Okay, I tell her, stand beside Daddy’s big fish!! Hahaha – it’s bigger than you are! I laugh. Ewwwww – it’s big and slimey and kind of gross, thinks D. And it smells weird.
Look at the camera, honey, I tell her. Give mommy a big smile sweetie! Isn’t this fun?? Ooooops – where’s dad’s head? Oh well. I think maybe I got it in the first one. Hope so, cuz there’s no flash cubes left. HAHA!!
Normally the great white fisherman would grumble about my lack of seriousness, but today it’s proving harder than normal to piss him off. Big fish = good mood. Men can be so strange.
Further proof of that would be the fact that this one decided to send his catch to a taxidermist, pay him an exhorbitant amount of cash to attach it’s petrified remains to a board, and then ask me for my opinion concerning where we should hang it.

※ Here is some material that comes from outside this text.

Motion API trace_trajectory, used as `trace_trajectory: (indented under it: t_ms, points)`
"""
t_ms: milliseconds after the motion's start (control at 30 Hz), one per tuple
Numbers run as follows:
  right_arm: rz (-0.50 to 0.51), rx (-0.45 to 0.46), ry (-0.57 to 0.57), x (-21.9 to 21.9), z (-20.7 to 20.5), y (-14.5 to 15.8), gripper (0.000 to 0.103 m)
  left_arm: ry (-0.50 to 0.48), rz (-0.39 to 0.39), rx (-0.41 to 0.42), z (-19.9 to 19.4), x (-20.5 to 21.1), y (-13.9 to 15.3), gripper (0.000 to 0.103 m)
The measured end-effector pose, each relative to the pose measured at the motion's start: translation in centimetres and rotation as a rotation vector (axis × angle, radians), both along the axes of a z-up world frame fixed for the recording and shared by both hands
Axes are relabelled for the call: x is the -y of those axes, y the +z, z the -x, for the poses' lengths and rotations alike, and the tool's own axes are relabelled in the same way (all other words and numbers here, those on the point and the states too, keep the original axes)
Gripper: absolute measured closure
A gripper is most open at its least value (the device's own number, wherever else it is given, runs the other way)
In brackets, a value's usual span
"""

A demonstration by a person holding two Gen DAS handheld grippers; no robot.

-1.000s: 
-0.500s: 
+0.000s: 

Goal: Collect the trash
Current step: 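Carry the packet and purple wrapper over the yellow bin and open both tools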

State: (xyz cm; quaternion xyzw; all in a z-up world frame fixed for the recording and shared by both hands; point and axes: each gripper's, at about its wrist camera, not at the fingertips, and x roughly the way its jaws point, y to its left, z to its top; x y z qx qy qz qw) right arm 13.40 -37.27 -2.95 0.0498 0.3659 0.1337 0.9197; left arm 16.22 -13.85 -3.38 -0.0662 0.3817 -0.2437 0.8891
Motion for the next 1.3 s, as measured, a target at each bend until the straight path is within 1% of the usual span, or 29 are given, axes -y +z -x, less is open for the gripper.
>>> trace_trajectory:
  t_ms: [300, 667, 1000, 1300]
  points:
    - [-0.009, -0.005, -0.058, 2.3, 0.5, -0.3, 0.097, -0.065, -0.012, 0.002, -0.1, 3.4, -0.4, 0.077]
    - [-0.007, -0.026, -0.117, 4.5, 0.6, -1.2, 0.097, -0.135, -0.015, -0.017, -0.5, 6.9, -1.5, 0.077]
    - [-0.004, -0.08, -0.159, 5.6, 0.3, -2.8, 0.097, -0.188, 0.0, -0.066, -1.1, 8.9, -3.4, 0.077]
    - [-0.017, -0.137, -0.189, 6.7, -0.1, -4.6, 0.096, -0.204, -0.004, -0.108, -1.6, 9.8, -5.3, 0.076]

I don’t know why some people feel the need to ask for your opinion when they really don’t want to know what it is at all.
A couple of years later; different location, different child, different fish. Same photographer, so W. has learned to get down to child level if he wants his head left intact. Appears this kid could be thinking the same sort of ‘ewwwww smelly slimey gross’ thoughts.
Thankfully one fish on the wall is our limit. My mom cooked this one and we ate it. So the story ends tragically for both fish I suppose. But look what happy fish memories we have so lovingly saved to pass along to our kids!! (Ewwwwww.)